In this article, we will explore express and implied contract terms, how the Supreme Court interpreted them in this case, and how businesses can avoid finding themselves in an unfavourable position.

Express terms, implied terms, and unjust enrichment

To understand the reasoning behind the decision in Barton v Morris, it is important to understand the law around express and implied terms and unjust enrichment.

An express term is a term expressly stated by parties when a contract is made. Contracts can consist of both written and oral express terms.

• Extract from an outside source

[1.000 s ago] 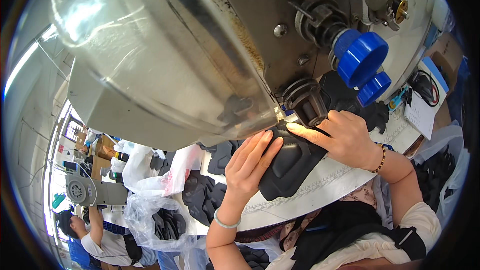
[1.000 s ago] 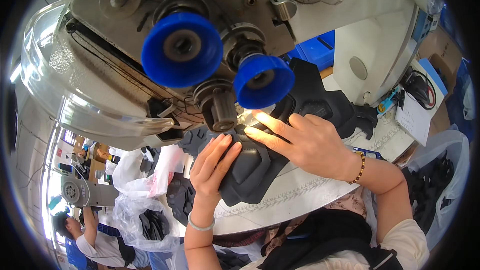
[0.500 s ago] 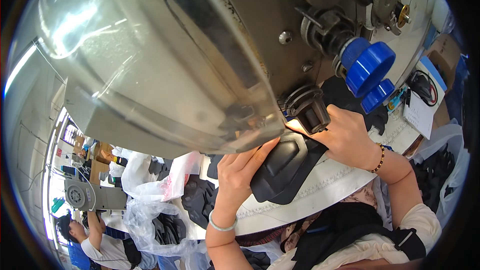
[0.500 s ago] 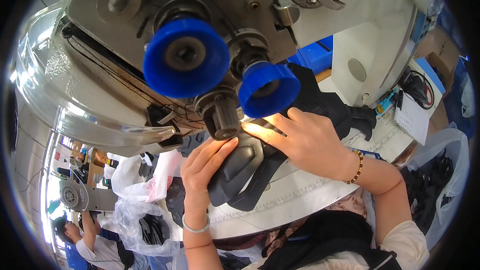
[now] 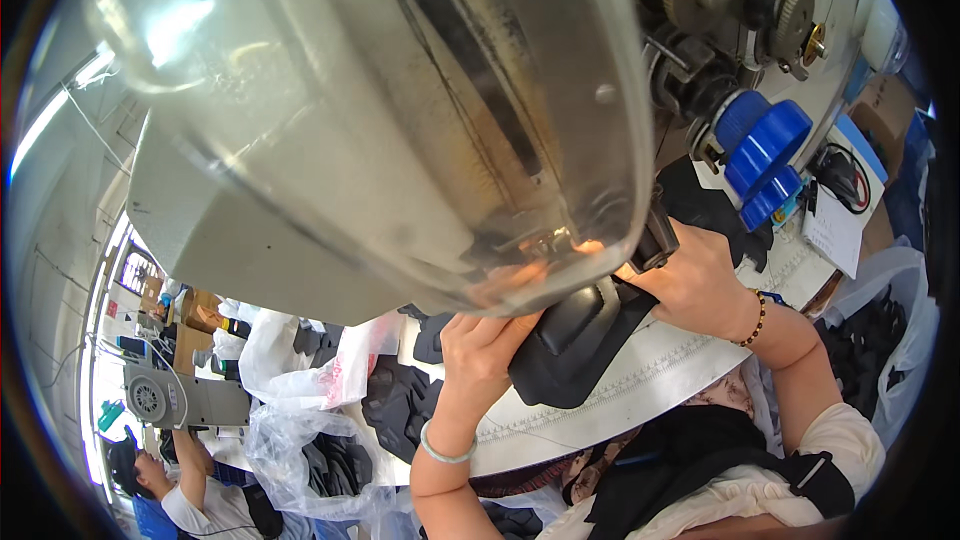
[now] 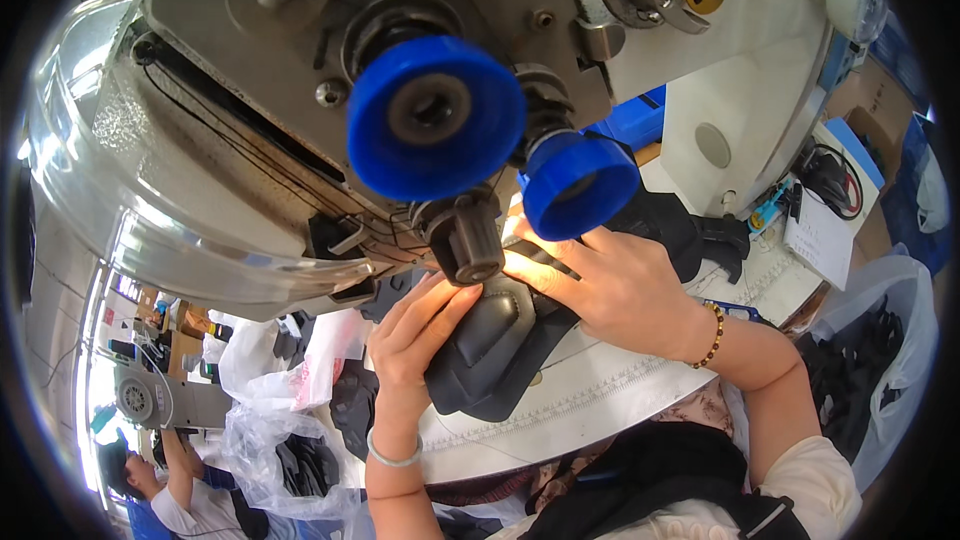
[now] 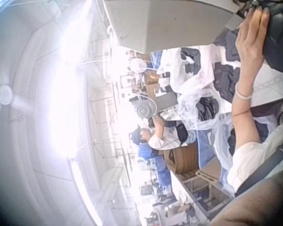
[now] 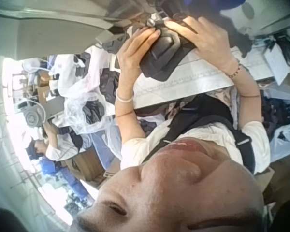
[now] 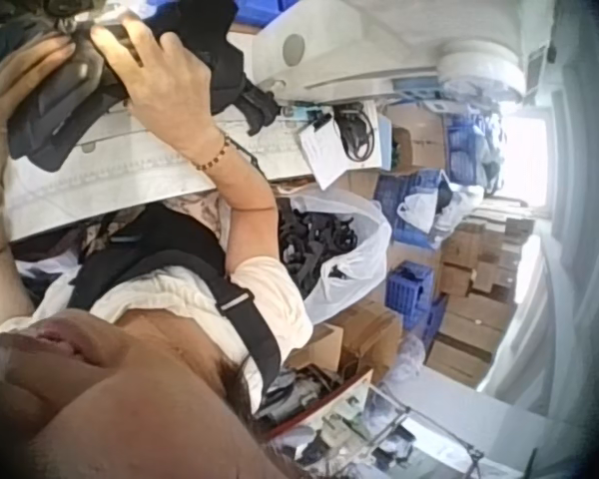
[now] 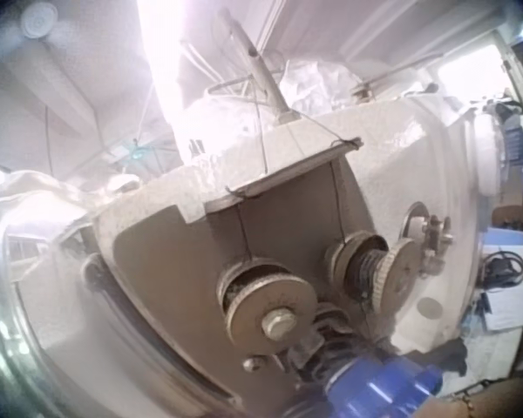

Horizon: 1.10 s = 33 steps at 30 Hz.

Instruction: The person aligns and feeds shoe components into an industrial sewing machine, stitching along the edges by hand. They then pick up additional fabric pieces, position them together, and sew them using the machine.

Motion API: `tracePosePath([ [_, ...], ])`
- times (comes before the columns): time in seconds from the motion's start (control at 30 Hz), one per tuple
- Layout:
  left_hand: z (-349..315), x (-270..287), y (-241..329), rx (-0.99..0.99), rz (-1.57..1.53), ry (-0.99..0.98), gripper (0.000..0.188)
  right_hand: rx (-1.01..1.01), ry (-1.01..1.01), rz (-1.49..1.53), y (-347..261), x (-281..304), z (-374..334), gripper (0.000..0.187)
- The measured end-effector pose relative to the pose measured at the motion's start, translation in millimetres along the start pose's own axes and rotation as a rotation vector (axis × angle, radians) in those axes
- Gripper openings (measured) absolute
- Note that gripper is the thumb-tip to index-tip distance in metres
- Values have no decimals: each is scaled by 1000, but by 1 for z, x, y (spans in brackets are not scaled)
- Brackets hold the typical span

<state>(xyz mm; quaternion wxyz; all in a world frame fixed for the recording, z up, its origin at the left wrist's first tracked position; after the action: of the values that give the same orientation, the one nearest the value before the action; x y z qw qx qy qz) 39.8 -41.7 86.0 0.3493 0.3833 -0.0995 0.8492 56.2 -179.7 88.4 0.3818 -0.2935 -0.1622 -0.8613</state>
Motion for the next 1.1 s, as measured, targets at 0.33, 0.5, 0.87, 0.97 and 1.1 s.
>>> tracePosePath([
  [0.33,-2,-2,2,-30,3,-1,38,2,-15,14,2,-2,-3,50],
  [0.5,0,-2,5,-51,14,11,39,6,-30,-5,2,-3,-5,55],
  [0.87,3,-5,8,-13,63,-8,41,-29,-34,89,14,-7,1,60],
  [0.97,4,-2,10,-11,69,20,42,-20,-19,92,14,-5,1,60],
  [1.1,3,0,13,-42,60,50,43,-13,-22,85,11,-3,0,61],
])
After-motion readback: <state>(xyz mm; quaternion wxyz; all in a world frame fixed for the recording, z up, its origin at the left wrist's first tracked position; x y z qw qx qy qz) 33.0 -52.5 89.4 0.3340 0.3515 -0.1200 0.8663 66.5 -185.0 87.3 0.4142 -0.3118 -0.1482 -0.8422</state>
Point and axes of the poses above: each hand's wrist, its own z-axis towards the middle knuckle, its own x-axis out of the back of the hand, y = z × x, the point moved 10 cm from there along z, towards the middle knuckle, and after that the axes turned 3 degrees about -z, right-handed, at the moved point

An implied term is not stated in the contract, but may arise in the future, to give effect to the parties’ intention at the time the contract was made.

A term may be implied by:

  • fact;
  • law;
  • usage and custom; or
  • the parties’ previous course of dealing.

In BP Refinery v Hastings [1977] UKPC 13 the Supreme Court held that one of the following conditions must be satisfied for a term to be implied:

  • the term meets the business efficacy test: the term is implied if it is necessary to give effectiveness to the contract (i.e. the contract doesn’t make sense without it); or
  • the term meets the officious bystander test: the term is implied if an interfering bystander would consider it is so obvious it goes without saying (Marks and Spencer plc v BNP Paribas Securities Services Trust Co (Jersey) Ltd [2015] UKSC 72).

Additionally, an implied term must not contradict any express term of a contract, and the party arguing in favour of an implied term must rebut the presumption that the parties have expressed all the terms in the agreement.

Unjust enrichment is an equitable term which applies when there is a transfer of value with nothing in return i.e., where one party unjustly gains at the expense of another. The desired resolution for the impacted party would be enrichment (usually in the form of payment).

The following must apply in a successful case of unjust enrichment:

  • the defendant was enriched at the claimant’s expense;
  • the enrichment was unjust; and
  • there are no defences available to the defendant.

Barton v Morris

The case of Barton v Morris concerned an oral contract between Mr Barton and Foxpace Limited for the sale of Foxpace's property, Nash House. The parties agreed that if Mr Barton introduced a buyer to purchase Nash House for £6.5 million, Foxpace would pay Mr Barton an introductory fee of £1.2 million. The contract contained no provisions regarding what would happen if the buyer introduced by Mr Barton purchased the property for less than £6.5 million. Subsequently, the property was sold to the buyer introduced by Mr Barton for £6 million. Foxpace offered Mr Barton £400,000 as a gesture of goodwill, which he rejected. Mr Barton claimed that he was entitled to a higher introductory fee.

The Supreme Court concluded that Mr Barton was not entitled to remuneration for the introduction (though note this was only by a 3-2 majority) on the following basis:

  • No implied term by fact: A reasonable fee could not be implied in the circumstances as, using the business efficacy test, the contract worked without it. Implying an introduction fee in the circumstances was not necessary to ensure the effectiveness of the contract.
  • No implied term by law: No applicable legislation applied to the contract which could be used to imply the right for Mr Barton to be paid an introduction fee.
  • No unjust enrichment:It must have been contemplated by the parties that the property may have sold for less than £6.5 million. To require Foxpace to pay a commission even though the £6.5 million was not met would seem at odds with the agreement. To permit an unjust enrichment claim would undermine the agreed contractual terms.

Barton v Morris serves as an important reminder that parties should pay close attention to the wording and clauses in a contract. Loose drafting will likely lead to disputes and the Court will be unwilling to fill in gaps left by the parties.

Key takeaways

  • You should record all agreements in writing as this can prompt more critical thought about the terms and help to ensure that the agreed contractual terms are accurately recorded.
  • You should not seek to rely on implied terms and unjust enrichment; the Courts are generally reluctant to interfere with a contract that has been agreed between the parties.  
  • When drafting a contract, businesses should cover all eventualities likely to arise to avoid blind spots which could lead to disputes. It can be a useful exercise to take a step back and make a note of what events and issues might arise during the course of the agreement and ensure that they are covered in in the contract.